演題は「ふかきをきわめ あさきにあそぶ」です。
真民先生の詩の魅力は、なんといってもその「深さ」にあります。
人間を見つめる眼の深さ、人生経験の深さ、仏教や禅についての造詣の深さですが、なんといっても一番大事なのは「愛の深さ」だと思っています。
真民先生に「わたしの愛する字」という詩があります。
わたしの愛する字
第一番は愛
第二番は真
第三番は念
第四番は光
第五番は気
まあそれだけにしておこう
という詩です。
この詩をもとにして、愛について、真について、念について、光について、そして気についてそれぞれの詩を引用して講演をしました。
まず、
海の深さは
測ることが
できるが
愛の深さは
測ることは
できない
の詩を紹介して、真民先生の愛の深さを話しておいて、さらに単なる愛情の深さだけではなく、「真」なるものを求めての深さであることを話しました。

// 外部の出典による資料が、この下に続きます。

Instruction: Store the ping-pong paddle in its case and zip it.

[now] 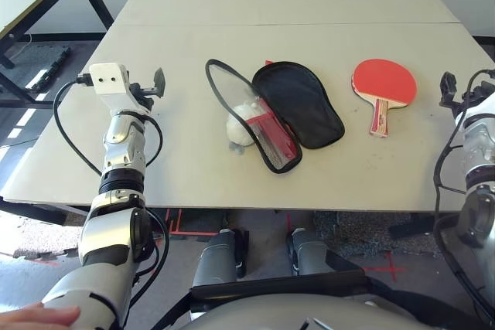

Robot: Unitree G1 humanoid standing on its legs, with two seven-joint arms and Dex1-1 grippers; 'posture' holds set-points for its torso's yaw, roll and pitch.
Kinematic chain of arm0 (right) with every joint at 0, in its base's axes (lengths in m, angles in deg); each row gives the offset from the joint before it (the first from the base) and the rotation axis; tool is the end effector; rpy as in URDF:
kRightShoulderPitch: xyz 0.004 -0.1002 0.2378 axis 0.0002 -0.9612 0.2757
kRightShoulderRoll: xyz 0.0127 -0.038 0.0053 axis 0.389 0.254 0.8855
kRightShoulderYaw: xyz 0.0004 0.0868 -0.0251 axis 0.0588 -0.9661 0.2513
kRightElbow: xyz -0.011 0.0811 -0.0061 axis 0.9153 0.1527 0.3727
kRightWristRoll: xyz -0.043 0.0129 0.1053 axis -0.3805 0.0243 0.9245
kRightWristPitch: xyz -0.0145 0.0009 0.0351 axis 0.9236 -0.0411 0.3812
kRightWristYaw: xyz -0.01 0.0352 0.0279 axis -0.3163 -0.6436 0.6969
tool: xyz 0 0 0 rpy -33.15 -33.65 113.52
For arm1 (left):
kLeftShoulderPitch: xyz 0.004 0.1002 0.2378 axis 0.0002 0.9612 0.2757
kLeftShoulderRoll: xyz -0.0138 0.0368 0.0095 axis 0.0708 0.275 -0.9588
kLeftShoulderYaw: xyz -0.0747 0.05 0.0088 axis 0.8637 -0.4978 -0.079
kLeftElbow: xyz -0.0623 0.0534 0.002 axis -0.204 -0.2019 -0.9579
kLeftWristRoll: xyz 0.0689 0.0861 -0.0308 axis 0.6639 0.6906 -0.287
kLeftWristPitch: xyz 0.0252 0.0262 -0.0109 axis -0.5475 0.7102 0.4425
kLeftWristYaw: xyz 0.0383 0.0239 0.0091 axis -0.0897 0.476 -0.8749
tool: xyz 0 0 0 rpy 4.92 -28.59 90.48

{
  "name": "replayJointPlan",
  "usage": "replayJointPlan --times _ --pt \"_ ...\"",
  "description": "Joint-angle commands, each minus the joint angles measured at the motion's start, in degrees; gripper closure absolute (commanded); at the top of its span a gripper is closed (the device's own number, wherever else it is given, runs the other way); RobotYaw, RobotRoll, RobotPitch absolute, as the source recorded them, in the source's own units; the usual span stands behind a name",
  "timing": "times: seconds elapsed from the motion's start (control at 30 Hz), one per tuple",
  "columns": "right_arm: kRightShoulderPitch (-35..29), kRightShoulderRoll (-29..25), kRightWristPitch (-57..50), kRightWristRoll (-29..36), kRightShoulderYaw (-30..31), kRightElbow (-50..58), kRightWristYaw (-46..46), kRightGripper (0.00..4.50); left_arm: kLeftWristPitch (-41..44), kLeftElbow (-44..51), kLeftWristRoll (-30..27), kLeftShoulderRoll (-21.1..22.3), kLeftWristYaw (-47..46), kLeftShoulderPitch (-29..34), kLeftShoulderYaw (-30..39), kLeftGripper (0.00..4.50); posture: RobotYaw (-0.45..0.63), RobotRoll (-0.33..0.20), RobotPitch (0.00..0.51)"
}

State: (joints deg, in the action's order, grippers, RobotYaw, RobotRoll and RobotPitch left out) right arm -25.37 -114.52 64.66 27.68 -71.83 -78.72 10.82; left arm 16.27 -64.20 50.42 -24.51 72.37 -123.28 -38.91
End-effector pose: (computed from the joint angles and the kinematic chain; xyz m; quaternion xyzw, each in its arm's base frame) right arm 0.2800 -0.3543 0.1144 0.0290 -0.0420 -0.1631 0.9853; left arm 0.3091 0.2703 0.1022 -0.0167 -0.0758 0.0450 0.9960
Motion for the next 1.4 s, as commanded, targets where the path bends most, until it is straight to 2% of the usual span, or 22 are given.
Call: replayJointPlan --times 0.03,0.27,0.43,0.7,0.97,1.2,1.3,1.4 --pt "0.2 0.6 0.3 -0.7 0.3 -1.6 0.1 0.03 0.3 0.7 0.0 0.2 -0.4 1.2 -0.1 0.0 -0.05 0.0 0.119" --pt "1.2 0.7 -0.2 -1.2 0.5 -2.2 0.1 0.03 1.0 2.3 -0.8 1.5 -2.1 0.8 1.2 0.0 -0.03 0.0 0.124" --pt "2.0 1.1 -0.2 -1.7 0.6 -2.4 0.7 0.03 5.3 9.7 -2.3 2.3 -0.4 -0.4 0.5 0.0 -0.02 0.0 0.127" --pt "2.7 1.9 -3.9 0.3 -1.0 -1.5 2.6 0.03 23.6 31.9 -3.8 4.5 11.6 0.2 -9.5 0.0 -0.02 0.0 0.125" --pt "1.8 3.5 -7.3 1.4 -0.2 2.7 5.4 0.03 35.9 49.8 -6.1 6.0 25.8 1.0 -21.0 0.0 -0.05 0.0 0.121" --pt "0.1 5.1 -16.4 3.7 0.1 13.3 7.3 0.03 41.5 57.2 -6.5 7.0 31.5 1.1 -26.4 0.0 -0.07 0.0 0.122" --pt "-1.5 6.5 -22.8 6.1 -0.7 23.3 4.3 0.03 41.8 57.4 -5.9 6.7 32.2 1.1 -27.3 0.0 -0.08 0.0 0.123" --pt "-2.5 6.7 -33.2 5.3 0.8 32.1 -1.8 0.03 41.1 56.8 -5.1 6.7 32.7 1.4 -28.2 0.0 -0.09 0.0 0.124"
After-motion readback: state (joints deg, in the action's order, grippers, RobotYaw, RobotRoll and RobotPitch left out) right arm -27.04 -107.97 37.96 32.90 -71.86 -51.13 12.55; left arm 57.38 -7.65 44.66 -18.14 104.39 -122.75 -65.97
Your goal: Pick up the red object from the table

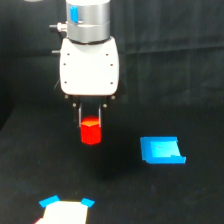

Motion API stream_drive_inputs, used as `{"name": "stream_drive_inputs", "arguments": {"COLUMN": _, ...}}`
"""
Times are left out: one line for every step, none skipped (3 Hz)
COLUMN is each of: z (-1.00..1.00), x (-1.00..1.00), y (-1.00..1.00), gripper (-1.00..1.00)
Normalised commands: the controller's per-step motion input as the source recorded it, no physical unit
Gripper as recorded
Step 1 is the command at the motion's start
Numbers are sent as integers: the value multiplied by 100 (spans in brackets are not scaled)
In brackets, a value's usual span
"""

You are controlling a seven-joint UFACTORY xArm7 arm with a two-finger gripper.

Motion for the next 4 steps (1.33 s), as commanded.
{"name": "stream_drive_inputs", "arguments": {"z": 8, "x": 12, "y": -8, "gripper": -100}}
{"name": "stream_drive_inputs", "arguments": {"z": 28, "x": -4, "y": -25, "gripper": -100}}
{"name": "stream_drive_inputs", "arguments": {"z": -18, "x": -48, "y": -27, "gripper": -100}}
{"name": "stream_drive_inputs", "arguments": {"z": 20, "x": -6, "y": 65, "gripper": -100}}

「真」なるものを求めて、真民先生はブッダにならい、一遍上人を手本にして深く道を求められたのでした。
「真」なるものを求めるということは、単に求めればいいというものではなく、深く心に「念」じるのであります。
「念」とは心に強く思うことです。強く思って念じ続けることなのです。
真民先生の「念」とは、闇を光に転じるための「念」であります。
念じ続けることによって、闇の世界をが「光」の世界へと転じる事ができます。
そのために毎朝重信川の畔で朝の光を浴び、その光を吸われたのでした。
そのように光を浴び、吸うことによって、自らの体に「気」が満ちてくるのです。
気力が満ち、元気になり、やる気が起こり、そして気迫が出てくるのです。
気が満ちてきて、何をするのかと言えば、深いところにとどまるのではなく、
人々の苦しみ悩む浅きところに出でて、はたらいてゆくのです。
それは真民先生は、「飛天」になってと表現されました。この世にとどまって人々の為に幸せになるように祈るのです。
そのように真民先生のご生涯をまとめて、最後は「ただ」の詩を紹介しました。
ただ
ただ貧しく
ただ一隅で
ただ一心に
ただ詩作し
ただ賦算し
ただ生き
ただ死す
これがわたしの
ただ一つの念願
ふかきをきわめ、あさきにあそぼうとされた真民先生の詩は、令和の世になっても清らかな香りを放っています。
花が咲いていたら、その花に、鳥が鳴いていたら、その鳥に、真民先生の詩の心を感じて欲しいと話をさせていただきました。